Each year, between US $1.5 to $2 trillion is lost from the global economy in bribes, not counting forgone tax revenues and economic growth. Africa alone is drained of US $50 billion annually due to illicit financial flows, of which corruption is a major component.
Recently, the Commonwealth Secretary-General Patricia Scotland warned of a ‘global tsunami’ of corruption, demanding a coordinated international response.
In her words: “Corruption is poisonous, corrosive, vicious and an enemy of sustainable development. It destroys people’s confidence in their leaders, their politicians and their country.”
On the heels of the 8th Commonwealth Conference of Heads of Anti-Corruption Agencies in Abuja, Nigeria a week ago, the Commonwealth Caribbean Association of Integrity Commissions and Anti-Corruption Bodies is gearing up for its annual summit on 4-5 June in Turks and Caicos.
Anti-graft agency heads from the region will focus on the theme: ‘Counting the real cost of corruption – engaging everyone in the fight.’
“We understand that in order to battle corruption, everyone needs to get involved. We need to educate the public about the detrimental impact of this scourge and to let them know how they can report corruption and fraud crimes and also to be reassured that they will be protected when they do,” stressed the Secretary General leading up to the event.
Currently, five Caribbean countries – the Bahamas, Barbados, St Vincent and the Grenadines, Dominica and St. Lucia – rank amongst the 50 least corrupt countries in the world (out of 180), according to Transparency International’s 2017 Corruption Perceptions Index.
Others have reported positive changes, such as new transparent mechanisms for public procurement installed in Guyana, and a consolidated anti-corruption agency to conduct investigations in Jamaica.

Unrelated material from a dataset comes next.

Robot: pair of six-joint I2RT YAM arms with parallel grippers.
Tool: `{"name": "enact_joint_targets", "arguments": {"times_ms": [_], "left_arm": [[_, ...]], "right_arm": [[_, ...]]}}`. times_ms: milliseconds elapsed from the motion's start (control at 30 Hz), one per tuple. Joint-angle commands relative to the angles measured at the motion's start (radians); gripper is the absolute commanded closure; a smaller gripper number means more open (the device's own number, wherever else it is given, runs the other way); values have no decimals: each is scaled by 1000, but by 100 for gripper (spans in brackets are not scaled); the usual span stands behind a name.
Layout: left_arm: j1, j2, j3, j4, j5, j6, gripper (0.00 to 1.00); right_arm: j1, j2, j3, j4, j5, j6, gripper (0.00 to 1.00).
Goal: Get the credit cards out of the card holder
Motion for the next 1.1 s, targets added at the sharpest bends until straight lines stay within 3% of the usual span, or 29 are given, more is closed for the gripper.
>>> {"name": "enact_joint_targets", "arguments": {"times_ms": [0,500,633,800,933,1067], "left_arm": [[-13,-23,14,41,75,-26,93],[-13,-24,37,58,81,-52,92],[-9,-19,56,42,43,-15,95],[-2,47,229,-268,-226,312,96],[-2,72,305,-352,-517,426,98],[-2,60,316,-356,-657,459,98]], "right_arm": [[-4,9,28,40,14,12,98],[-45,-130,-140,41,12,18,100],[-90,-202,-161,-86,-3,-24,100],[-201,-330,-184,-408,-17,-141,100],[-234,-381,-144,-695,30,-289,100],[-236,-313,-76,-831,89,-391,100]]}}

In a tough terrain, the Commonwealth Caribbean Association of Integrity Commissions and Anti-Corruption Bodies seeks to broker the exchange of ideas and good practices amongst members.
Set up in 2015, the association leverages the convening power of the Commonwealth to sustain a network, offering learning and support through South-South collaboration.
“In 2015 we created a strong network for integrity commissions and Anti-Corruption Bodies in the Caribbean,” said Dr Roger Koranteng, head of the Commonwealth’s Public Sector Governance Unit. “Since then, we have seen a clear strengthening of these institutions as a result of the collaboration this network has encouraged and facilitated.”
Meeting in Grenada (2015), Trinidad & Tobago (2016) and Jamaica (2017), the group has been able to select countries for benchmarking, conduct training and gain from peer learning.
For instance, Jamaica’s Office of the Contractor General offered capacity building support to the Grenada Integrity Commission on procurement procedures, monitoring and investigation of government contracts. Grenada also supplied training centre facilities for the Commonwealth to deliver key capacity building programmes for agencies in the region.
Looking forward, Dr Koranteng urged anti-graft bodies to intensify public education, citizens’ engagement, surveys and data gathering. Deeper mobilisation of children, youth, and civil society organisations will be critical in the fight against corruption across the region.